Physiological Implications of the Sigmoidal Oxygen Dissociation Curve:
1. The flat upper portion means that loading of O2 continues even if PO2 in alveolar gas falls.
2. As RBCs take up O2 along the pulmonary capillary bed, a large pressure gradient between alveolar gas and blood continues to exist even after most of the O2 has been transferred and diffusion is hastened. This accounts for the steep lower portion of the curve, and large amounts of O2 can be withdrawn for only a small drop in capillary O2.
3. Reduced Hgb are purple (i think reduced means they don't have O2 bound to them)
4. Shifts of the O2 dissociation curve, or the affinity of Hgb for O2 may occur in certain conditions. The effects of these shifts to the left would cause more avid binding of O2.
Shifts to the right indicate a slower uptake of O2, b/c the O2 is unloading itself. Less of an affinity. As seen in exercise.
**What are causes for shifts of the Oxygen Dissociation Curve?**
To The Left:
Decreases 2-3 DPG (end product of red cell metabolism)
Carbon Monoxide binds avidly to Hgb so its unavailable to bind O2. Further more it shifts the curve to the Left, thus interfering with unloading.
To The Right
Increased pCO2 (the Bohr effect)
*Increased 2-3 DPG* (i.e. in chronic hypoxic state)
2-3 DPG is increased in the face of chronic hypoxia, as in high altitude or in chronic lung disease. Unloading of O2 is helpful by a shift to the right.
Also, exercising muscle is acidic, hypercarbic, and hot. Increasing unloading of O2 by a shift to the Right helps the body cope.
(2-3 DPG is a substance made in RBCs. It's level can help us detect anemia (by a low 2-3 DPG level) The substance helps RBC's in their delivery of O2 at the tissue.
Increased Production of 2-3 DPG are found in certain conditions including:
Anemia, OLD, Cystic Fibrosis, and Congential Heart Disease.
Explain CO2 transport.
CO2 is carried in 3 forms:
1. Dissolved (like O2) obeys Henry's Law. 10% of CO2 is carried in this way.
2. Bicarbonate is formed by the reaction below. 60% of CO2 is transported as bicarbonate.

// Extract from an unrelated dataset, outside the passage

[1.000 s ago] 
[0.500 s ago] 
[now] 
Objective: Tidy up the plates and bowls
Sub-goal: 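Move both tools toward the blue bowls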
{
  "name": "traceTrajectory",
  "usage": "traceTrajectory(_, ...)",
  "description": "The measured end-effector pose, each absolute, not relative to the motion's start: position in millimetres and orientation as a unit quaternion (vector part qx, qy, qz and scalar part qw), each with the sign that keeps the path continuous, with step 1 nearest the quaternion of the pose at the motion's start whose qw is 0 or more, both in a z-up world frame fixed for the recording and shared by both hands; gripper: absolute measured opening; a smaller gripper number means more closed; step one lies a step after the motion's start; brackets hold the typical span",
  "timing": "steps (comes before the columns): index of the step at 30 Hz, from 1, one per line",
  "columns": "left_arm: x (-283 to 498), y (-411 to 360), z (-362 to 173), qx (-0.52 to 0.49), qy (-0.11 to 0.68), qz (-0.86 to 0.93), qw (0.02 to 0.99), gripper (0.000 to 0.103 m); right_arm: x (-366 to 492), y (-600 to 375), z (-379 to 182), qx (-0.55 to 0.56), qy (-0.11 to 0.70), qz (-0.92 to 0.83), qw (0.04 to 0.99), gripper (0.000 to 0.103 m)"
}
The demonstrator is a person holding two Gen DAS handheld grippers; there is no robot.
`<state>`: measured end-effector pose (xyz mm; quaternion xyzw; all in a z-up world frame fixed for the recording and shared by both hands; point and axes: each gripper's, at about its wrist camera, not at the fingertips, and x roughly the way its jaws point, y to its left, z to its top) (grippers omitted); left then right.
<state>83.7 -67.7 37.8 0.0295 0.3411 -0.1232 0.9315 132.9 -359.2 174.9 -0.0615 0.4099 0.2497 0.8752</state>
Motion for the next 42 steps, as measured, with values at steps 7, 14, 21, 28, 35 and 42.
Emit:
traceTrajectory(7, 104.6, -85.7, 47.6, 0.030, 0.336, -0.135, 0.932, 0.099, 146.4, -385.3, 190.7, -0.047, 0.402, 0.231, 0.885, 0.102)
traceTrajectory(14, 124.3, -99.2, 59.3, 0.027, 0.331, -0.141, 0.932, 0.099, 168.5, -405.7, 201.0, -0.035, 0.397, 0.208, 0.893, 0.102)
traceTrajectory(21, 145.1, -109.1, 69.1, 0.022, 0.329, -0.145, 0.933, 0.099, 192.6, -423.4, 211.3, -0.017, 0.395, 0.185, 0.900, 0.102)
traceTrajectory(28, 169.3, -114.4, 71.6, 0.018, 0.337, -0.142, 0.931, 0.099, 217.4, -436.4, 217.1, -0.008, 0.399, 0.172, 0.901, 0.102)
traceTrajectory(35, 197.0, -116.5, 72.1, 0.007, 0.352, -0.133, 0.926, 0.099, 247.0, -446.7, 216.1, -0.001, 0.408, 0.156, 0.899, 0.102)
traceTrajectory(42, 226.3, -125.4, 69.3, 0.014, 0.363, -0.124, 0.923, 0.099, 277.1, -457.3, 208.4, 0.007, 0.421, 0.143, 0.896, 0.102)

CO2 + H20 <> H2CO3 <>H+ + HCO3-
This equation happens in the RBC.
H+ is mopped up by Hgb, a buffer to maintain H+ concentration constant.
3. Carbamino compounds are formed by the combination of CO2 with amine groups in blood proteins, and account for 30% of CO2.
CO2 dissociation curve is much more linear than the O2 dissociation curve. The lower the saturation of Hgb with O2, the larger the concentration of CO2 for a given pCO2. This is the Haldane Effect! Reduced Hgb facilitates removal of H+ when carbonic acid dissociates.
Thus lower CO2 saturation shifts the curve to the Left.
The CO2 dissociation curve is also much steeper, so for a smaller pressure change, there is a larger change in CO2 concentration, compared to Oxygen.
So reduced Hgb help load CO2 into the tissue.
(???Research this information! Confusing!???)